Rafael M Mudafort

Notes from Intro to Git talk at NREL

11 March 2018

SUMMARY

Use Git. Here’s how: git-guide.

Get a git cheat sheet here.

WHAT IS VERSION CONTROL

Version control, also known as revision control or source control, is the management of revisions to documents, code, or other digital things. Essentially, version control systems establish a timeline of revisions.

Additionally, the following information for a revision is stored:

  • The contents
  • The reason
  • A timestamp
  • The author
  • A unique ID

This documented history of all revisions can be opened for review at any time in the future.

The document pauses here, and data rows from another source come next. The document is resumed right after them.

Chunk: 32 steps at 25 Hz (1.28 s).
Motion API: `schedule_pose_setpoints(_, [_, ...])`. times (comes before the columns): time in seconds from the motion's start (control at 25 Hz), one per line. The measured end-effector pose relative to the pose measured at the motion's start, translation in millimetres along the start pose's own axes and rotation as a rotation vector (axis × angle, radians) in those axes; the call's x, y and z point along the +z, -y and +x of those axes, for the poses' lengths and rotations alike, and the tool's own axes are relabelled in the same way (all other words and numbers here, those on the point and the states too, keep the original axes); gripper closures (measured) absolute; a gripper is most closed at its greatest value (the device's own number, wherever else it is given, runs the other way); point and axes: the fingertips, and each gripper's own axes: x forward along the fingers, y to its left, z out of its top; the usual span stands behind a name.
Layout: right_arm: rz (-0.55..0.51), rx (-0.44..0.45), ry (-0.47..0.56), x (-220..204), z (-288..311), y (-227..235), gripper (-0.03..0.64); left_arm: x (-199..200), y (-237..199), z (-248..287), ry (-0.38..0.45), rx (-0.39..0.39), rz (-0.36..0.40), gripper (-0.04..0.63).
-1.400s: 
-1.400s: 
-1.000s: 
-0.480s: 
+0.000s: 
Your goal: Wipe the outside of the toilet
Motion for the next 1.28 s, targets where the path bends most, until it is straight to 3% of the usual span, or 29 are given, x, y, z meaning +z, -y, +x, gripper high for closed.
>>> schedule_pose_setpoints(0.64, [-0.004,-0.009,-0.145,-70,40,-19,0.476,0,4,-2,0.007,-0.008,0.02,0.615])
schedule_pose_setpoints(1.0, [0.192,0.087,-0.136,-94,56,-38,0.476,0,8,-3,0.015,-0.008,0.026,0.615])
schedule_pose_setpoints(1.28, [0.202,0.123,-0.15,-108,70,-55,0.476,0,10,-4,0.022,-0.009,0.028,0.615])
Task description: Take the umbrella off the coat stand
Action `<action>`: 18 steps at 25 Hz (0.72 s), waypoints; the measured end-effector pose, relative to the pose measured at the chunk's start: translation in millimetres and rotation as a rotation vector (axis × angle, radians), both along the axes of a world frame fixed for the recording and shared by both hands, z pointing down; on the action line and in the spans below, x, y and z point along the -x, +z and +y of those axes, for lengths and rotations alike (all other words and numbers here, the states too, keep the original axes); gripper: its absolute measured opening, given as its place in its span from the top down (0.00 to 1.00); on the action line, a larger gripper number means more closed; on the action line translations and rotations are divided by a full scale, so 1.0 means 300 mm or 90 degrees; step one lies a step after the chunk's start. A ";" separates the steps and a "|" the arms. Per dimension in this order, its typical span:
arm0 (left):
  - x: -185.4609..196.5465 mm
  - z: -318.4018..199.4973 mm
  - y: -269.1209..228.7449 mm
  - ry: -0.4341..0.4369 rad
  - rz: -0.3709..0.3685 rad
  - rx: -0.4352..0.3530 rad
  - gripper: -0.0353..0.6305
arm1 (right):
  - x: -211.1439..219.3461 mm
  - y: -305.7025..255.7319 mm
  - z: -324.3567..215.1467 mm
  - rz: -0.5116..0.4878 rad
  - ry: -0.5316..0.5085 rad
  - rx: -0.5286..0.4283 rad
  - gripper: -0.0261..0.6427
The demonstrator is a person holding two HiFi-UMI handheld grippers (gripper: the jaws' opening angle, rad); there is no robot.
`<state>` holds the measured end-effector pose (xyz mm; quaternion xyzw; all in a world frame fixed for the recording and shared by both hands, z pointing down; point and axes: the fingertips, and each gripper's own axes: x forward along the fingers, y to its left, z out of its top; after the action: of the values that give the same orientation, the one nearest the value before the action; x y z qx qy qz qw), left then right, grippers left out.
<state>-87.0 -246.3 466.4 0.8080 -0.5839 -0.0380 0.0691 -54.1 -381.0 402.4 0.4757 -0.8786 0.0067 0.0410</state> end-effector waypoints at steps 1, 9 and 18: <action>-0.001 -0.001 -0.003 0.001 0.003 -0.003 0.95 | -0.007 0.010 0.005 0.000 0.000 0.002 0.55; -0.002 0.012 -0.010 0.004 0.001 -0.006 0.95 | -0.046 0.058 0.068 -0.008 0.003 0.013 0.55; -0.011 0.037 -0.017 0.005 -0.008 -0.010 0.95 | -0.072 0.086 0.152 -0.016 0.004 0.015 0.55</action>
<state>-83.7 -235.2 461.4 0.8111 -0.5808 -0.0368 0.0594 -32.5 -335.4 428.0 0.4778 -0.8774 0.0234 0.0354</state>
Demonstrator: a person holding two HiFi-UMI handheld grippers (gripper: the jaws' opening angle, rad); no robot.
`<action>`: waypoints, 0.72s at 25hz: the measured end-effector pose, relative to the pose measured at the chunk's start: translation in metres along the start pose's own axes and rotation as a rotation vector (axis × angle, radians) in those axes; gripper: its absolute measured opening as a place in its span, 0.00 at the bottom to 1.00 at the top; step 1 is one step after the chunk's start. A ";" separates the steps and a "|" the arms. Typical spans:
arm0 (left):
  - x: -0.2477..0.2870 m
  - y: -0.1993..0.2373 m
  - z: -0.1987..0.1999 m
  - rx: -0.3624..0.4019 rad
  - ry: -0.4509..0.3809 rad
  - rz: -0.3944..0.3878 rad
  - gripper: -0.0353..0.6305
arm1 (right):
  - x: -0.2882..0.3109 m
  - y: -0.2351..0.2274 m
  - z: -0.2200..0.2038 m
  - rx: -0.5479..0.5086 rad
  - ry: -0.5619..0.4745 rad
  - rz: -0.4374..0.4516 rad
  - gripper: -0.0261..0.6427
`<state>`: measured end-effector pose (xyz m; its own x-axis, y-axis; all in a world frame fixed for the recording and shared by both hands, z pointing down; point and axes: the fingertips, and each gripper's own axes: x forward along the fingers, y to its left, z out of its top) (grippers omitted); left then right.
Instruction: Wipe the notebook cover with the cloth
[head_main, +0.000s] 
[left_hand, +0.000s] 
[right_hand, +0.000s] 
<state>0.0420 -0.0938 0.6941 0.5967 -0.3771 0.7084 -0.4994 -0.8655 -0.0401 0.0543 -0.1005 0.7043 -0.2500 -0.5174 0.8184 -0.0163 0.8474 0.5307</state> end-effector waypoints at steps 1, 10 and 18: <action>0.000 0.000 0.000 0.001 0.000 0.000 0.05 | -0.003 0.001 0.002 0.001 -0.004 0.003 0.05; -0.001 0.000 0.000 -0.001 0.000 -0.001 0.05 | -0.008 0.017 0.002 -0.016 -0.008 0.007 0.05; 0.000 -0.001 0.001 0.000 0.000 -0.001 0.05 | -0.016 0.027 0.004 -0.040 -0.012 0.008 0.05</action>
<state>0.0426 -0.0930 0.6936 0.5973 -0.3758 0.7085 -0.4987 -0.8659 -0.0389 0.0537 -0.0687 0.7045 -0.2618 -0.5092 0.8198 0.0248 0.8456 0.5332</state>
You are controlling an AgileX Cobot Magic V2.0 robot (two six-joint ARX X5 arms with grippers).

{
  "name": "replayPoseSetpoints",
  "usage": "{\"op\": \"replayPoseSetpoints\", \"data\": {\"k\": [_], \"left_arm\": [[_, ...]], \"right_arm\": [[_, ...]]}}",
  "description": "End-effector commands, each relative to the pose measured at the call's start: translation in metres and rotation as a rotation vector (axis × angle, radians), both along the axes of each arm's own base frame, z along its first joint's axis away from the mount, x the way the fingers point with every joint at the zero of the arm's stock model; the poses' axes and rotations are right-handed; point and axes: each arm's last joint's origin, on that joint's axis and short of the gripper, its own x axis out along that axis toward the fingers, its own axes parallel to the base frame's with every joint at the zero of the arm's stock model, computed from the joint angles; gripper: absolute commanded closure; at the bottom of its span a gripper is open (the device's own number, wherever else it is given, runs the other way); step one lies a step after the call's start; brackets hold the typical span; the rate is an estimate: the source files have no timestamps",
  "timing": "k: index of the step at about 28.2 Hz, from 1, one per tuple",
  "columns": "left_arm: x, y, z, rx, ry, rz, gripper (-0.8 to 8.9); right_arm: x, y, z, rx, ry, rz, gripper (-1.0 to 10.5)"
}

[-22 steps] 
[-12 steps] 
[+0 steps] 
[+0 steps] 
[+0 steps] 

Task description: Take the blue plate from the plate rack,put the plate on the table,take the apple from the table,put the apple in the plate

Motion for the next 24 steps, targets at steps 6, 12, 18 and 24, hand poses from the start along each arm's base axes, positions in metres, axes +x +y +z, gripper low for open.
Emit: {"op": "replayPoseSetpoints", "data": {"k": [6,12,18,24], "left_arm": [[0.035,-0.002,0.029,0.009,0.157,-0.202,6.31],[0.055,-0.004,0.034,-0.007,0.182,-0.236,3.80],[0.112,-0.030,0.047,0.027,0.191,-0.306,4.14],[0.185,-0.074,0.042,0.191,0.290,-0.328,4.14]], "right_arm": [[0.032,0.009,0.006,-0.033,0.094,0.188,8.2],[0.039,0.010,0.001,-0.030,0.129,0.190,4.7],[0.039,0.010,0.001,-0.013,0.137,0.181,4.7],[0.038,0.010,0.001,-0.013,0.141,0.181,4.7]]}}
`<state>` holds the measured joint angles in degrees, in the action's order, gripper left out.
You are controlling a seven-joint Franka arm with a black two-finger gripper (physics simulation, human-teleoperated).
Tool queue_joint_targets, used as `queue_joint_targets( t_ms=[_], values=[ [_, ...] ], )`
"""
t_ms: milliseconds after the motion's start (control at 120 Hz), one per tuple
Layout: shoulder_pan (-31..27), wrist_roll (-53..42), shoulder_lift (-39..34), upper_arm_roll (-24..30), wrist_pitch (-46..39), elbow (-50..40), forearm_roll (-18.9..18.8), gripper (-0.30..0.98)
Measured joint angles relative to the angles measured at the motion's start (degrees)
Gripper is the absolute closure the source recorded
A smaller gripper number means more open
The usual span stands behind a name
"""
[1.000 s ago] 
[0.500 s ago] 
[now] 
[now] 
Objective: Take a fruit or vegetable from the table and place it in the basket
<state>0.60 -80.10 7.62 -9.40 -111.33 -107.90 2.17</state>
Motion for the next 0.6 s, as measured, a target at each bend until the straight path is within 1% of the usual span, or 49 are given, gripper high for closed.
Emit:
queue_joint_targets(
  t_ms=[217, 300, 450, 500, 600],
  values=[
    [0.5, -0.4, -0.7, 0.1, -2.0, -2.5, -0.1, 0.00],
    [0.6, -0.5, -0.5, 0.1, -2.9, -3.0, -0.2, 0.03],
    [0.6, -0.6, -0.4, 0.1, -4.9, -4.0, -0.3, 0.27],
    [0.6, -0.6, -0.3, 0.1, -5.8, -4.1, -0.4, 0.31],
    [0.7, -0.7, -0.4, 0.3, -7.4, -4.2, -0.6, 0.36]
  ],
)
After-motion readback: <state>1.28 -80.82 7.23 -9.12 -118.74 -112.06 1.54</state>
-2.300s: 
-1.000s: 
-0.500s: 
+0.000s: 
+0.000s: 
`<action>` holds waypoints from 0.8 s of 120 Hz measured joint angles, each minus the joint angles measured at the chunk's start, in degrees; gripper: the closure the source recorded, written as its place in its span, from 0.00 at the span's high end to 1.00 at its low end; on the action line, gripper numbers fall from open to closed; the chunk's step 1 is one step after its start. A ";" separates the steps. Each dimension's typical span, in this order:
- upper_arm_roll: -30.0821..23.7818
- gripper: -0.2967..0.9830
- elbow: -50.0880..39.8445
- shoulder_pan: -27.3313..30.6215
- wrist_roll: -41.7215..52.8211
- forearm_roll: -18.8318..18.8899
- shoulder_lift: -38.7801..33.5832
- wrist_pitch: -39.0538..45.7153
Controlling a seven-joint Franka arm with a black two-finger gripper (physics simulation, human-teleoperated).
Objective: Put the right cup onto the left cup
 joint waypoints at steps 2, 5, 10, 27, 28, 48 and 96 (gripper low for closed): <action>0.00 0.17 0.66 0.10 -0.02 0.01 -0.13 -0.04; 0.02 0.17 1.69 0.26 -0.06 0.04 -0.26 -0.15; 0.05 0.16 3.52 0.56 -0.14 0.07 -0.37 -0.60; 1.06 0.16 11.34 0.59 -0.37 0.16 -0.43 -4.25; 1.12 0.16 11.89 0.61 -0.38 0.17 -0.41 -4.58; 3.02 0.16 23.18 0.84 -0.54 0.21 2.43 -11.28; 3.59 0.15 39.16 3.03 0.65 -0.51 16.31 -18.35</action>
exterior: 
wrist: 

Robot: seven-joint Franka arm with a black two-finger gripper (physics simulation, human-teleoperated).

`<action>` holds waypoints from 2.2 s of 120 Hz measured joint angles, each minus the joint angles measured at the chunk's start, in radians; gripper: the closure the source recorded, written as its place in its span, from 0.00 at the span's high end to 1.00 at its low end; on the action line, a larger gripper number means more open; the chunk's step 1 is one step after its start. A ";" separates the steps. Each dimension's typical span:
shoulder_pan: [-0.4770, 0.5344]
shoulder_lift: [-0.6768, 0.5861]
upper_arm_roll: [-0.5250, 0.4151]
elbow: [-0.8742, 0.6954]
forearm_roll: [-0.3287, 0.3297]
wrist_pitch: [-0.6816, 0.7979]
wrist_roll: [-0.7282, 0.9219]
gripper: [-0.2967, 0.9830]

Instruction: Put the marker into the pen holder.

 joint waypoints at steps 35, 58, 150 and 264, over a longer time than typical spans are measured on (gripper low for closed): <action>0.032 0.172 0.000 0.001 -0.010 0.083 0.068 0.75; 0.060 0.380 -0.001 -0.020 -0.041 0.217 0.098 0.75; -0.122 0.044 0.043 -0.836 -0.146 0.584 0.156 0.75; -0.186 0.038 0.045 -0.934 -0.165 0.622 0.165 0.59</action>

Version control systems can be used for any file type, but are generally most useful for text files since particular changes can be tracked. A major limitation to this idea is in state-saving files for some programs which use a dictionary-like file structure. For example, Xcode projects and Jupyter Notebooks have file structures in which some line ordering can change while maintaining the value of the contents. Here, version control weights inconsequential changes equal to those that matter.

WHY USE VERSION CONTROL

The benefits of version control for a team of one are straightforward, but the benefits become exceedingly more important as team size grows.

COMMUNICATION

Other members of the team can understand updates to a project without the need to talk to the author directly.

DOCUMENTATION

The history of revisions serves as a base level of documentation for all changes. If used appropriately, it can directly serve as a change log.

COLLABORATION

In decentralized systems like Git, multiple people can easily work on the same file concurrently.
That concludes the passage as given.